*ABOUT THIS EXERCISE*: The copy you give must match the listing below exactly and contain no pictures.
*** Begin section ***
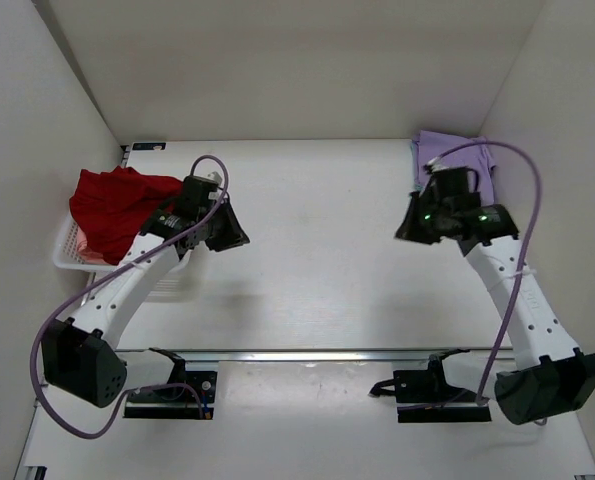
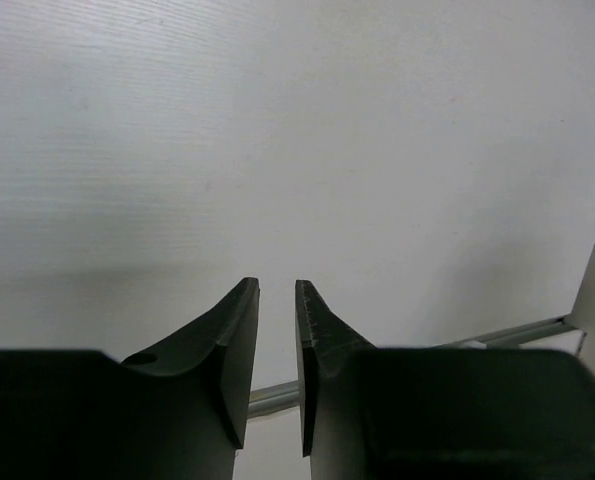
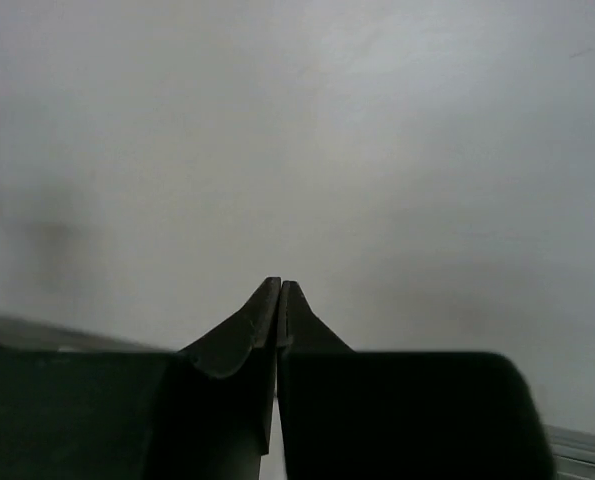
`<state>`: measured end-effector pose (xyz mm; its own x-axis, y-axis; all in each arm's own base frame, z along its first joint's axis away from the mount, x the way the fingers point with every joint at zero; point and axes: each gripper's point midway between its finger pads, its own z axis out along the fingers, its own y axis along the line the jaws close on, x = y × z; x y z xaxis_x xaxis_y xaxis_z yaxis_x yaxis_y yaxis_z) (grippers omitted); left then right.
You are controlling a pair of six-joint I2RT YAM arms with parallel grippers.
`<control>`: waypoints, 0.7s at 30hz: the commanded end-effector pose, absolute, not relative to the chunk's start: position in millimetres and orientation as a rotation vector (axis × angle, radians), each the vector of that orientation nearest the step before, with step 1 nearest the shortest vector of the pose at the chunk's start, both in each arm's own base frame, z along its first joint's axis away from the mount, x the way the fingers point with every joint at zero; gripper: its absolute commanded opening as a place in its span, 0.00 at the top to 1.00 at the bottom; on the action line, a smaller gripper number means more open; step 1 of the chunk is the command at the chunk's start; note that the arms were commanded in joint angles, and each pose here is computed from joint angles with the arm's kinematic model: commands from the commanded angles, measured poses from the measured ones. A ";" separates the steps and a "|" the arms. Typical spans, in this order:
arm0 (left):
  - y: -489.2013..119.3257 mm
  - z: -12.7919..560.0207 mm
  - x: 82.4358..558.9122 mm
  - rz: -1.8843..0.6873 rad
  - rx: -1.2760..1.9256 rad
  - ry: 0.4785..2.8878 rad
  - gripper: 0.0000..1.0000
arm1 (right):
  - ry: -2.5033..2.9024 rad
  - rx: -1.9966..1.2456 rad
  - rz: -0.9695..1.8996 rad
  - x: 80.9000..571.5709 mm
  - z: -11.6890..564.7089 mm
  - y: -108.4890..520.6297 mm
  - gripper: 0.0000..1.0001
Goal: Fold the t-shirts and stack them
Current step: Put the neatly folded tshirt into the corner of the board with the right arm
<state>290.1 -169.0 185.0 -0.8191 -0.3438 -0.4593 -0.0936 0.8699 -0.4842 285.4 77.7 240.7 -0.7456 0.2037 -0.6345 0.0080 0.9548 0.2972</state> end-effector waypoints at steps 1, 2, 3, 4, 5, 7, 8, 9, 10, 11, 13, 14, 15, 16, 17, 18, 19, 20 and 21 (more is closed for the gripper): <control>-151.4 194.0 279.9 -0.519 -0.256 2.467 0.66 | 2.581 0.193 0.740 211.3 228.0 158.6 0.99; -149.5 193.1 281.5 -0.516 -0.265 2.465 0.66 | 2.528 0.166 0.825 204.6 237.9 172.2 1.00; -146.5 191.5 281.6 -0.506 -0.271 2.464 0.66 | 2.559 0.221 0.940 192.0 229.9 184.1 1.00; -144.7 189.6 279.4 -0.510 -0.278 2.467 0.66 | 2.534 0.246 1.075 183.8 230.4 195.5 1.00; -143.9 189.6 281.9 -0.518 -0.290 2.464 0.66 | 2.490 0.212 1.157 178.9 230.8 202.1 1.00; -141.7 192.0 283.6 -0.511 -0.292 2.453 0.66 | 2.493 0.229 1.148 180.7 228.2 197.0 1.00; -142.3 188.4 284.5 -0.505 -0.296 2.466 0.66 | 2.475 0.205 1.172 185.3 231.2 199.9 1.00; -142.8 188.3 285.7 -0.503 -0.297 2.470 0.66 | 2.456 0.124 1.224 183.2 235.3 213.6 1.00; -141.2 185.5 289.5 -0.496 -0.301 2.469 0.66 | 2.435 0.049 1.250 186.5 235.2 225.1 0.96; -145.3 187.2 288.3 -0.513 -0.298 2.473 0.67 | 2.431 -0.044 1.317 180.7 238.0 233.1 0.94; -144.8 181.0 289.2 -0.511 -0.311 2.490 0.67 | 2.459 -0.140 1.388 183.3 234.4 251.4 0.90; -144.5 180.8 290.6 -0.517 -0.311 2.489 0.66 | 2.434 -0.221 1.408 183.5 242.3 257.4 0.90; -143.4 183.7 292.7 -0.513 -0.317 2.477 0.67 | 2.472 -0.263 1.421 182.8 236.5 265.5 0.89; -139.6 184.8 293.0 -0.497 -0.323 2.474 0.66 | 2.474 -0.344 1.420 179.4 241.6 276.3 0.87; -137.9 188.2 294.3 -0.490 -0.320 2.468 0.66 | 2.416 -0.424 1.402 184.8 255.8 282.6 0.86; -135.6 189.9 297.0 -0.474 -0.321 2.458 0.65 | 2.397 -0.476 1.379 189.8 262.1 290.6 0.86; -131.6 191.0 300.1 -0.460 -0.327 2.452 0.65 | 2.378 -0.504 1.360 190.6 271.0 294.0 0.85; -131.2 191.5 299.7 -0.463 -0.329 2.449 0.65 | 2.352 -0.543 1.355 192.1 273.2 298.3 0.84; -131.5 194.6 300.3 -0.462 -0.313 2.443 0.63 | 2.330 -0.546 1.357 195.3 277.0 296.1 0.82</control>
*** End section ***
*ANSWER SPACE*:
`<state>`: measured end-effector pose (xyz mm; its own x-axis, y-axis; all in each arm's own base frame, z along its first joint's axis away from the mount, x the way the fingers point with every joint at zero; point and axes: each gripper's point midway between its finger pads, its own z axis out along the fingers, its own y axis along the line the jaws close on, x = y × z; x y z xaxis_x xaxis_y xaxis_z yaxis_x yaxis_y yaxis_z) (grippers omitted); left then right.
You are controlling a pair of six-joint I2RT YAM arms with parallel grippers.
`<control>`: waypoints, 0.7s at 30hz: the commanded end-effector pose, absolute, not relative to the chunk's start: position in millimetres and orientation as a rotation vector (axis × angle, radians), each the vector of that orientation nearest the step before, with step 1 nearest the shortest vector of the pose at the chunk's start, both in each arm's own base frame, z along its first joint's axis away from the mount, x the way the fingers point with every joint at zero; gripper: its absolute commanded opening as a place in its span, 0.00 at the top to 1.00 at the bottom; on the action line, a smaller gripper number means more open; step 1 of the chunk is the command at the chunk's start; note that the arms were commanded in joint angles, and each pose here is computed from joint angles with the arm's kinematic model: commands from the commanded angles, measured poses from the measured ones. A ";" separates the steps and a "|" the arms. Typical spans, in this order:
arm0 (left):
  - y: -489.2013..119.3257 mm
  - z: -12.7919..560.0207 mm
  - x: 82.4358..558.9122 mm
  - rz: -1.8843..0.6873 rad
  - rx: -1.2760..1.9256 rad
  - ry: 0.4785..2.8878 rad
  - gripper: 0.0000..1.0000
arm1 (right):
  - ry: -2.5033..2.9024 rad
  - rx: -1.9966..1.2456 rad
  - rz: -0.9695..1.8996 rad
  - x: 80.9000..571.5709 mm
  - z: -11.6890..564.7089 mm
  - y: -108.4890..520.6297 mm
  - gripper: 0.0000..1.0001
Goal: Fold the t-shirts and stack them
Current step: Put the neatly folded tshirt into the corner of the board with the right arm
<state>290.1 -169.0 185.0 -0.8191 -0.3438 -0.4593 -0.0936 0.8699 -0.4842 285.4 77.7 240.7 -0.7456 0.2037 -0.6345 0.0080 0.9548 0.2972</state> end-effector waypoints at steps 1, 2, 3, 4, 5, 7, 8, 9, 10, 11, 13, 14, 15, 16, 17, 18, 19, 20 and 21 (more is closed for the gripper): <control>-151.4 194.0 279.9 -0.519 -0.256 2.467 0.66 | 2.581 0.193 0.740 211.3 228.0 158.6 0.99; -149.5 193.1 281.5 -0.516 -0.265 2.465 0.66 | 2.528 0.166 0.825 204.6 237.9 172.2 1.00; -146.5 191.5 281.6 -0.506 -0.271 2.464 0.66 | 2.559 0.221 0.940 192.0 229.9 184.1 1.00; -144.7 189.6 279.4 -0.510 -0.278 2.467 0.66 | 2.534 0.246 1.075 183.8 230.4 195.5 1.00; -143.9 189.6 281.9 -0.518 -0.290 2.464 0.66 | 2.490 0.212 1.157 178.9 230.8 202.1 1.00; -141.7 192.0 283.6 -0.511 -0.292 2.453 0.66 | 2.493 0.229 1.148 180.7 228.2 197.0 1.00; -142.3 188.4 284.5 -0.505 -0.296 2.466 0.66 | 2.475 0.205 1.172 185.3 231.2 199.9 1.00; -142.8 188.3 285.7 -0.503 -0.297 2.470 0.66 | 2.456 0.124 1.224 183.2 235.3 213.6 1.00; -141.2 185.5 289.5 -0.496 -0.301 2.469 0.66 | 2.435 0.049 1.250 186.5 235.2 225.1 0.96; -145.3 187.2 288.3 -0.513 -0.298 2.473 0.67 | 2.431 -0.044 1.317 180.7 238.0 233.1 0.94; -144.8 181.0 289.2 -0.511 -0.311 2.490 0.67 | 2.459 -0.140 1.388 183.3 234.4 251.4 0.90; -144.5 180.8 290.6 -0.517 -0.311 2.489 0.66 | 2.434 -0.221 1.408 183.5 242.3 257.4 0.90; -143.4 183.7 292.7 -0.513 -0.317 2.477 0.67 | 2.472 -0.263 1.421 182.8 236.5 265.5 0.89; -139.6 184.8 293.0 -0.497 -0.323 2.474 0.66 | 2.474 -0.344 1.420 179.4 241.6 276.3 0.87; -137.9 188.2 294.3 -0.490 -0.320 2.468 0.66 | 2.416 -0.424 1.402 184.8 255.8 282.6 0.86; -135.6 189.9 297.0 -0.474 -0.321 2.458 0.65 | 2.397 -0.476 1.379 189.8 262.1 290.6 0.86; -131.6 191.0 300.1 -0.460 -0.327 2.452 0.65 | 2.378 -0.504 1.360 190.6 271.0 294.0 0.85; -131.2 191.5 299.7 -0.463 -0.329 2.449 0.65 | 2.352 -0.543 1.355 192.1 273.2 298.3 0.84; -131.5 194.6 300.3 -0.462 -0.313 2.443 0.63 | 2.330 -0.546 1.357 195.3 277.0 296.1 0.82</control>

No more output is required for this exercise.